The categories of optimism and pessimism don’t exist for me. I’m a blues man. A blues man is a prisoner of hope, and hope is a qualitatively different category than optimism. Optimism is a secular construct, a calculation of probability. Black folk in America have never been optimistic about the future – what have we had to be optimistic about? But we are people of hope. Hope wrestles with despair, but it doesn’t generate optimism. It just generates this energy to be courageous, to bear witness, to see what the end is going to be. No guarantee, unfinished, open-ended. I am a prisoner of hope. I’m going to die full of hope.

In making me aware of this quote, Jerene has kicked the entire concept of hope to the next level. I can only endeavor to be a prisoner of hope and abide by this thing I’ve been so compellingly recently drawn towards. It has occurred to me since giving birth to Lucy that having a child (in any of various ways) is itself the ultimate act of hope, and likewise it has also occurred to me that it provides indeed a precious reason to hope in general.

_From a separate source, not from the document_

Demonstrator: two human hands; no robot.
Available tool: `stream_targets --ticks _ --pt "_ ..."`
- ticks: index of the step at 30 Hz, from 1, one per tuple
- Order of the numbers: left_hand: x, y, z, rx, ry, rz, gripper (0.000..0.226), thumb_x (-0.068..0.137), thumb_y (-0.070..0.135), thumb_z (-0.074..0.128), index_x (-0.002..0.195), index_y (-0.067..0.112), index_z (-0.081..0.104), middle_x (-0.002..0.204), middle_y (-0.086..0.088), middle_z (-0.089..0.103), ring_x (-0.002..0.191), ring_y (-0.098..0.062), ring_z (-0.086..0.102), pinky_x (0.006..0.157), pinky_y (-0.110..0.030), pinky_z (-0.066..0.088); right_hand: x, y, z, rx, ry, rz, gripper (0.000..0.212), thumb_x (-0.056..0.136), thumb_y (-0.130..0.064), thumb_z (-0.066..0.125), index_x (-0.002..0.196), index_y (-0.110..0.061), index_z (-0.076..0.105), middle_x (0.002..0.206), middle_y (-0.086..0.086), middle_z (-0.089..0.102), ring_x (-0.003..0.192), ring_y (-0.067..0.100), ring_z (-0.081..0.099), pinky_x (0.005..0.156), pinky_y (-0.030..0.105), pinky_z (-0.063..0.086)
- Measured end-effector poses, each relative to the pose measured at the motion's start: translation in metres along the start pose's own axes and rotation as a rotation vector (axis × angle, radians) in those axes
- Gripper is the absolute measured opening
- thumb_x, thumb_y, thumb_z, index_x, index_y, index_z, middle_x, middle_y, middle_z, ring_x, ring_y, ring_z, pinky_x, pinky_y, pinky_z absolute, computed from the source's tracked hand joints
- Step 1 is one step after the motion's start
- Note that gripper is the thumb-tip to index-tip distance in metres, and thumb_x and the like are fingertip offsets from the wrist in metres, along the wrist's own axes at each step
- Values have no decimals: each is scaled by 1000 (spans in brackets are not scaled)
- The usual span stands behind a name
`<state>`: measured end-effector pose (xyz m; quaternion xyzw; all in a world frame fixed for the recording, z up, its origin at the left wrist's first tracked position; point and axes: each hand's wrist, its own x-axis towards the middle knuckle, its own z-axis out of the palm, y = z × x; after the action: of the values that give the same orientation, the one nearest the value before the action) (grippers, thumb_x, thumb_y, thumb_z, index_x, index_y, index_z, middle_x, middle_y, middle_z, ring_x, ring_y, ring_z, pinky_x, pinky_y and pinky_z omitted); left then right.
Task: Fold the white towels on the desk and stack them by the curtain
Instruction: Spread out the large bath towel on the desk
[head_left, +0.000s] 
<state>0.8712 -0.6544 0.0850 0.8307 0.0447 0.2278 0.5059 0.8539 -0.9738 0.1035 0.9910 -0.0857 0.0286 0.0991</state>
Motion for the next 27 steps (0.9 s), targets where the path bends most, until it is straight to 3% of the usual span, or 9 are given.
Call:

Jerene provides me with the biggest gift when she elaborates, referring to the Cornel West quote:

He is quoting the book of Zechariah when he refers to himself as a “prisoner of hope,” a phrase which has always captured my imagination. I resonate with his insistence that hope is the courageous choice, for I surely know that it is easier to be cynical & despairing than to be hopeful. I’m working very hard to live into that kind of hopefulness. From your writing, it sounds like you have chosen hope as your home. May you continue to reside there, welcoming others in.

Such beautiful words; I count myself lucky to receive them. Thanks Jerene.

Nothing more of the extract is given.